Give the listing again, word for word, and let no picture into it.
[[ Provided data open ]]
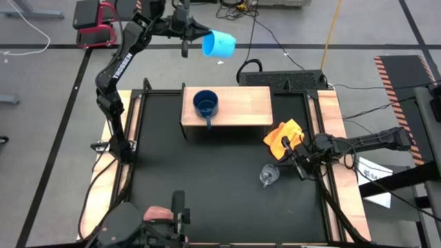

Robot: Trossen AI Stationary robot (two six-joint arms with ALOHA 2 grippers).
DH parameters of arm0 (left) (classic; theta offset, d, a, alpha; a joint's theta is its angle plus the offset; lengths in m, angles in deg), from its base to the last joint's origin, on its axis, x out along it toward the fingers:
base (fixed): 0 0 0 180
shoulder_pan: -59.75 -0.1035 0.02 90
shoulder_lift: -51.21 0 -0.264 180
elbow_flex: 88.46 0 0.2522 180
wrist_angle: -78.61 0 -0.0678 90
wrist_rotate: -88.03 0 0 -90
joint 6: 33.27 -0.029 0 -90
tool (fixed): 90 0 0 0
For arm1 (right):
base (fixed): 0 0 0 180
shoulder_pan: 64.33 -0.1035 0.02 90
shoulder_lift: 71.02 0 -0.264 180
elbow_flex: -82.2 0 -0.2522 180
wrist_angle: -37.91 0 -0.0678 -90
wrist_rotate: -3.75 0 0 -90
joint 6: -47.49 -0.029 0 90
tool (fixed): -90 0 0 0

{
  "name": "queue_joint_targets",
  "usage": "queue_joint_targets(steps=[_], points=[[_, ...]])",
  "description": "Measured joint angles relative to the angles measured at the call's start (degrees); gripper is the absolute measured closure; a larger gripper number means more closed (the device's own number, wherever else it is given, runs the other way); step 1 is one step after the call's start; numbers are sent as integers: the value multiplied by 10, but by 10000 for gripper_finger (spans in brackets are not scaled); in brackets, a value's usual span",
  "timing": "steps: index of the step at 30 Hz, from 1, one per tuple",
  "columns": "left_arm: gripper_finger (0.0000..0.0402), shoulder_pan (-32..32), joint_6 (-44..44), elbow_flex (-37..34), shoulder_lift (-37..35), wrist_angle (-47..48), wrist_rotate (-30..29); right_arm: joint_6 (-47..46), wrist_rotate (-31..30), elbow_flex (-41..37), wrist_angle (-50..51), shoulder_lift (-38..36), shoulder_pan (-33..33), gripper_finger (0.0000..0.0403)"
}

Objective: Stack small to large cups/mugs on shelf
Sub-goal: Put the blue mug on the shelf

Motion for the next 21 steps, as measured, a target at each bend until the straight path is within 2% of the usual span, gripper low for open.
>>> queue_joint_targets(steps=[9, 21], points=[[398, 16, -42, 1, 3, 53, -6, 13, 0, 0, -7, 0, 0, 394], [398, 59, -150, 0, 17, 164, -34, 26, 0, 0, -8, 0, 0, 394]])
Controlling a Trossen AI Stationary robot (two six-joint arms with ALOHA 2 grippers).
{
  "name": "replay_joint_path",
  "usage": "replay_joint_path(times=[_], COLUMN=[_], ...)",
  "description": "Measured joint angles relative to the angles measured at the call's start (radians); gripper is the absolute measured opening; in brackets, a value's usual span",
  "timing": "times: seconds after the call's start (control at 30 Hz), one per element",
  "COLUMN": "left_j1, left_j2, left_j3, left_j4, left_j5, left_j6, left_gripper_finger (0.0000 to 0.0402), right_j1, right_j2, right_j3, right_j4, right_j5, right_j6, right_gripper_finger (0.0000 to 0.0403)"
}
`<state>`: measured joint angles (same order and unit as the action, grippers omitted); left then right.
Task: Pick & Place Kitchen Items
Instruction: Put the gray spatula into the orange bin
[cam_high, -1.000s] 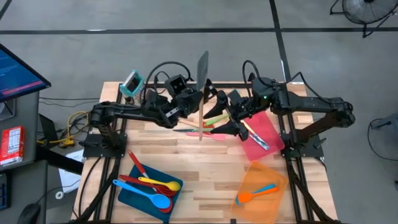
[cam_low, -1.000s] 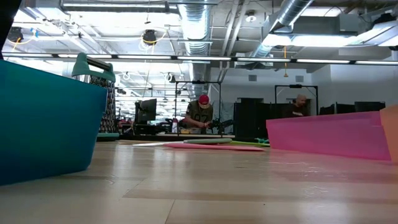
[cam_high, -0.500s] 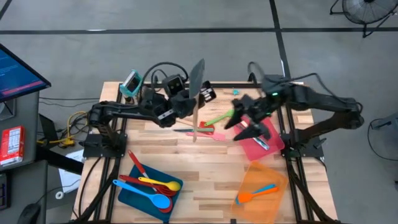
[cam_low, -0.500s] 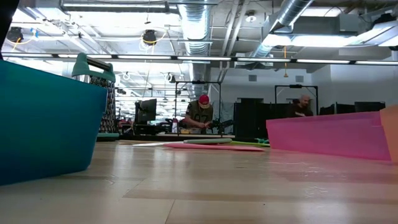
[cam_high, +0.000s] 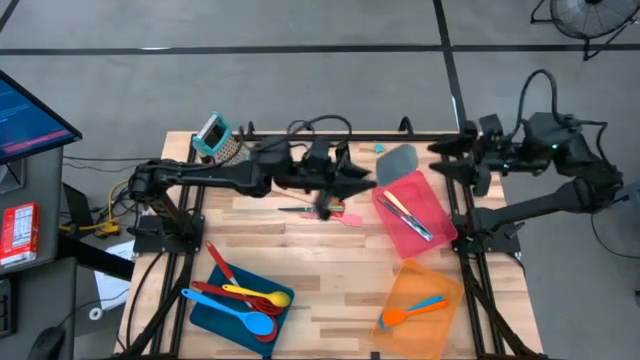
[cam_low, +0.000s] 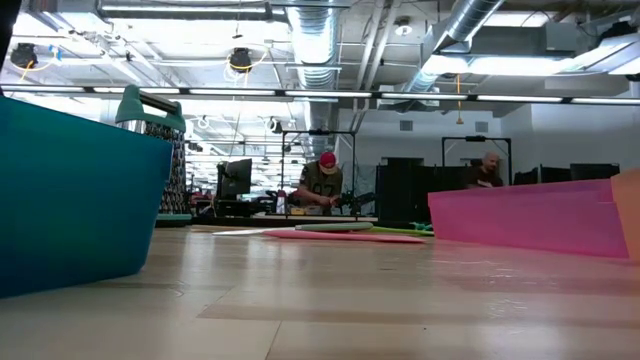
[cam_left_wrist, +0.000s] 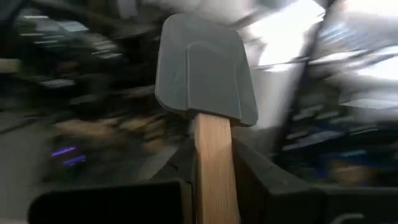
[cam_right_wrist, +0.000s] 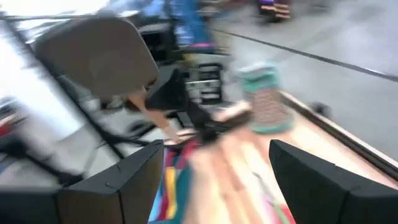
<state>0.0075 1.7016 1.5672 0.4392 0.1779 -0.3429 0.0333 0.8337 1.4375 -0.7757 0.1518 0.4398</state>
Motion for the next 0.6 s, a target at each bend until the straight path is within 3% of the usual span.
replay_joint_path(times=[0.13,0.4,0.6], left_j1=[0.031,0.085,0.091], left_j2=[-0.001,-0.002,-0.001], left_j3=[-0.037,-0.119,-0.181], left_j4=[-0.075,-0.243,-0.241], left_j5=[-0.153,-0.263,-0.396], left_j6=[0.096,0.160,0.160], left_gripper_finger=[0.0052,0.0046,0.0049], right_j1=[0.013,0.010,0.004], right_j2=[-0.001,0.065,0.128], right_j3=[0.000,-0.001,-0.001], right_j4=[-0.143,-0.231,-0.253], right_j5=[0.152,0.181,0.303], right_j6=[0.098,0.277,0.321], right_gripper_finger=[0.0286,0.0286,0.0286])
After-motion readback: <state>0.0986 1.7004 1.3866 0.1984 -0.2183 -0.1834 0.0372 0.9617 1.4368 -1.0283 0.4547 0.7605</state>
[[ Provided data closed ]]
Solution for this task -
Robot: Trossen AI Stationary robot (two six-joint arms with ALOHA 2 grippers).
DH parameters of arm0 (left) (classic; theta offset, d, a, alpha; a joint's theta is its angle plus the offset; lengths in m, angles in deg), from its base to the last joint's origin, on its axis, x out along it toward the fingers:
base (fixed): 0 0 0 180
shoulder_pan: -59.75 -0.1035 0.02 90
shoulder_lift: -51.21 0 -0.264 180
elbow_flex: 88.46 0 0.2522 180
wrist_angle: -78.61 0 -0.0678 90
wrist_rotate: -88.03 0 0 -90
joint 6: 33.27 -0.029 0 -90
tool (fixed): 90 0 0 0
For arm1 (right):
base (fixed): 0 0 0 180
shoulder_pan: 64.33 -0.1035 0.02 90
shoulder_lift: 71.02 0 -0.264 180
elbow_flex: -82.2 0 -0.2522 180
wrist_angle: -37.91 0 -0.0678 -90
wrist_rotate: -3.75 0 0 -90
joint 6: -47.49 -0.029 0 90
tool (fixed): -90 0 0 0

{
  "name": "queue_joint_targets",
  "usage": "queue_joint_targets(steps=[_], points=[[_, ...]])",
  "description": "Measured joint angles relative to the angles measured at the call's start (degrees); gripper is the absolute measured closure; a larger gripper number means more closed (the device's own number, wherever else it is given, runs the other way); step 1 is one step after the call's start; numbers are sent as integers: the value multiplied by 10, but by 10000 for gripper_finger (spans in brackets are not scaled); in brackets, a value's usual span",
  "timing": "steps: index of the step at 30 Hz, from 1, one per tuple",
  "columns": "left_arm: gripper_finger (0.0000..0.0402), shoulder_pan (-32..32), joint_6 (-44..44), elbow_flex (-37..34), shoulder_lift (-37..35), wrist_angle (-47..48), wrist_rotate (-30..29); right_arm: joint_6 (-47..46), wrist_rotate (-31..30), elbow_flex (-41..37), wrist_angle (-50..51), shoulder_lift (-38..36), shoulder_pan (-33..33), gripper_finger (0.0000..0.0403)"
}

Objective: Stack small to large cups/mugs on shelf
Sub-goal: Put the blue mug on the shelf

Motion for the next 21 steps, as measured, a target at each bend until the straight path is within 2% of the usual span, gripper low for open.
>>> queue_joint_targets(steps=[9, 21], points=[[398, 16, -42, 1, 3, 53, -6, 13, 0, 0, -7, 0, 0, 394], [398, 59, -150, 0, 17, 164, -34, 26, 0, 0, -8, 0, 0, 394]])
Controlling a Trossen AI Stationary robot (two six-joint arms with ALOHA 2 grippers).
{
  "name": "replay_joint_path",
  "usage": "replay_joint_path(times=[_], COLUMN=[_], ...)",
  "description": "Measured joint angles relative to the angles measured at the call's start (radians); gripper is the absolute measured opening; in brackets, a value's usual span",
  "timing": "times: seconds after the call's start (control at 30 Hz), one per element",
  "COLUMN": "left_j1, left_j2, left_j3, left_j4, left_j5, left_j6, left_gripper_finger (0.0000 to 0.0402), right_j1, right_j2, right_j3, right_j4, right_j5, right_j6, right_gripper_finger (0.0000 to 0.0403)"
}
`<state>`: measured joint angles (same order and unit as the action, grippers omitted); left then right.
Task: Pick & Place Kitchen Items
Instruction: Put the gray spatula into the orange bin
[cam_high, -1.000s] 
[cam_low, -1.000s] 
[cam_high, -0.500s] 
[cam_low, -0.500s] 
[cam_high, +0.000s] 
[cam_low, +0.000s] 
[cam_left_wrist, +0.000s] 
[cam_right_wrist, +0.000s] 
<state>0.0075 1.7016 1.5672 0.4392 0.1779 -0.3429 0.0333 0.8337 1.4375 -0.7757 0.1518 0.4398</state>
Motion for the next 0.6 s, a target at each bend until the straight path is within 3% of the usual span.
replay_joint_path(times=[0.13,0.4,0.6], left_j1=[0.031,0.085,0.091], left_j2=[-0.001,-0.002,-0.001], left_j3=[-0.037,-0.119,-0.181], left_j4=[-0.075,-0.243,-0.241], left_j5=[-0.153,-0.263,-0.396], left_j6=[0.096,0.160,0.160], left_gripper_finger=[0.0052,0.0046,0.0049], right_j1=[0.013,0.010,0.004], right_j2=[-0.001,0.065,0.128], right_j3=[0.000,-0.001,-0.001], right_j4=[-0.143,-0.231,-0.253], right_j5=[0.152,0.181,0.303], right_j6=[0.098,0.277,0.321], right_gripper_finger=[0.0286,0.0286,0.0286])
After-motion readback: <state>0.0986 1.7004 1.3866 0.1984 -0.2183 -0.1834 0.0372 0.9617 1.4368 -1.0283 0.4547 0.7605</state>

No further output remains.